Dr Rubin said: ‘Females exhibit a significant response to therapy in terms of tumors getting smaller – and males do not.
‘The males did not respond as well, and we wanted to understand why, so we looked at the underlying genetics of patients’ tumors.’
His team used sophisticated algorithms on data from US patients taking part in The Cancer Genome Atlas (TCGA) that is investigating genetic links to the disease.
Co-senior author Dr Rosy Luo, also of Washington University, said: ‘We observed tremendous genetic sex differences in the tumors of glioblastoma patients that correlated with survival.
‘All evidence supports the need to define these distinctions and incorporate the sex differences into glioblastoma biology research and treatment.’
Specifically the tumors clustered into 10 distinct subtypes – five each for males and females – and distinguished by both gene activity and survival.
For example women with one such form lived longer than those with any of the other four – just over three years compared with just over 12 months.
Similarly, a male cluster was linked to longer survival – just over 18 months compared with little over a year for men with the others.
Dr Rubin said: ‘Females survive on the scale of just months longer – but significant.
‘Additionally we identified genetic pathways that correlated with the longest survival – and they were very different in males compared with females.
‘For example in males survival was all about regulating cell division, which suggests that drugs that block cell-cycle progression may be more effective in men.
‘For females, survival was all about regulating invasiveness, which suggests that drugs targeting integrin signaling may be more effective in women.
‘This tells us it might be better to separate males and females and examine their sex-specific genetic signatures.
‘We tested this hypothesis by doing a series of in vitro drug screens in which we took four relatively common chemo drugs and looked at how the expression of these genes correlated with response to those drugs.
‘In both males and females, there was a clear correlation.’
Gender differences in disease in general are often tied to sex hormones.

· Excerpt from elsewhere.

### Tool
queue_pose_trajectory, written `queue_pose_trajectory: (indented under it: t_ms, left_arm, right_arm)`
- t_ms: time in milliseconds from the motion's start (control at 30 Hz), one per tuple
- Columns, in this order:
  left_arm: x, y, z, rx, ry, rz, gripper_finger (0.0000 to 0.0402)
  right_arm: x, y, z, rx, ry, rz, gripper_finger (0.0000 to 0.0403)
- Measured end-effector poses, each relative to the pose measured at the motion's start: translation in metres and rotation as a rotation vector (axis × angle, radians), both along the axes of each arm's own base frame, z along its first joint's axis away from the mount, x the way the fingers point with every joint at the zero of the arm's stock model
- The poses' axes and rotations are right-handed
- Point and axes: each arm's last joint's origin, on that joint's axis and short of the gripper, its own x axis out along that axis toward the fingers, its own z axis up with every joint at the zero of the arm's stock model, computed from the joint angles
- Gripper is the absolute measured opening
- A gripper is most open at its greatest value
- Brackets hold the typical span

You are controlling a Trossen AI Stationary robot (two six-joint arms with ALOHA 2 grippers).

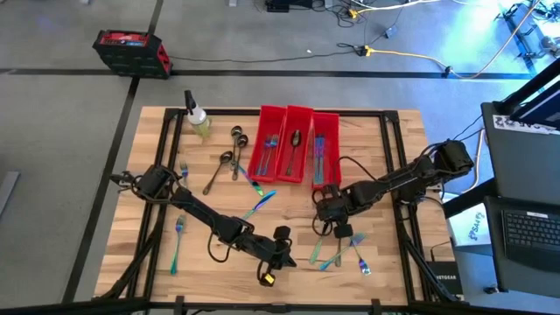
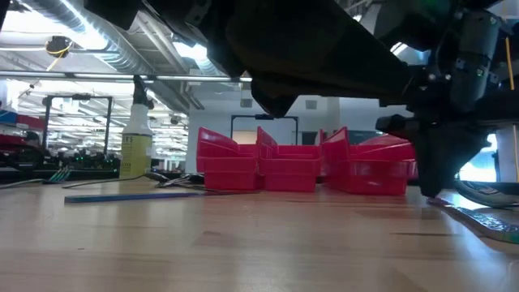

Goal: Sort silverware
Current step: Put the blue knife into the right red silverware bin

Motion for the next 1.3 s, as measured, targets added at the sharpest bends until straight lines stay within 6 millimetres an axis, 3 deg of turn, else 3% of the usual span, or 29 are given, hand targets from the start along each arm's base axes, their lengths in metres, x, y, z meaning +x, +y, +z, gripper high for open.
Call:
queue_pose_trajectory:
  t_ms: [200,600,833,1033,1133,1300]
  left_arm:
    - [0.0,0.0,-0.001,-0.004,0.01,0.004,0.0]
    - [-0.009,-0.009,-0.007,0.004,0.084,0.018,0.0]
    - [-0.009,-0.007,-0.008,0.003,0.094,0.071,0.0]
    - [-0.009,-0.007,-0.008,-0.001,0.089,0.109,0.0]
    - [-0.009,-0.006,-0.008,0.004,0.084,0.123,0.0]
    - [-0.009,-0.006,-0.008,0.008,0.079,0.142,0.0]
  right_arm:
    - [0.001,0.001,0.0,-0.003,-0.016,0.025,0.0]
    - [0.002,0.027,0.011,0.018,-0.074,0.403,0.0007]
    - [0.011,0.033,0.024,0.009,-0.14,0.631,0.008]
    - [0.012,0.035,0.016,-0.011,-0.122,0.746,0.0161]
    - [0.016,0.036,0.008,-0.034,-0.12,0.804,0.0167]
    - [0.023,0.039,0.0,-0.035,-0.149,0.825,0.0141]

Estrogen for example contributes significantly to more women getting breast cancer.
But this is not the case with glioblastoma diagnosis and survival, said Prof Rubin.
He said: ‘The sex-specific genetic activity in glioblastoma is not dependent on the acute actions of circulating sex hormones as differences are evident across all stages of life.
‘In a broader sense, I want our research to encourage people to think more about how diseases uniquely affect males and females, making it the norm and not the exception.
‘I hope the research will inspire more specific approaches to treatments. It may be that we shouldn’t be using the same criteria when treating diseases in males and females, and as a next step we should definitely develop and evaluate sex-specific treatment regimens for glioblastoma.’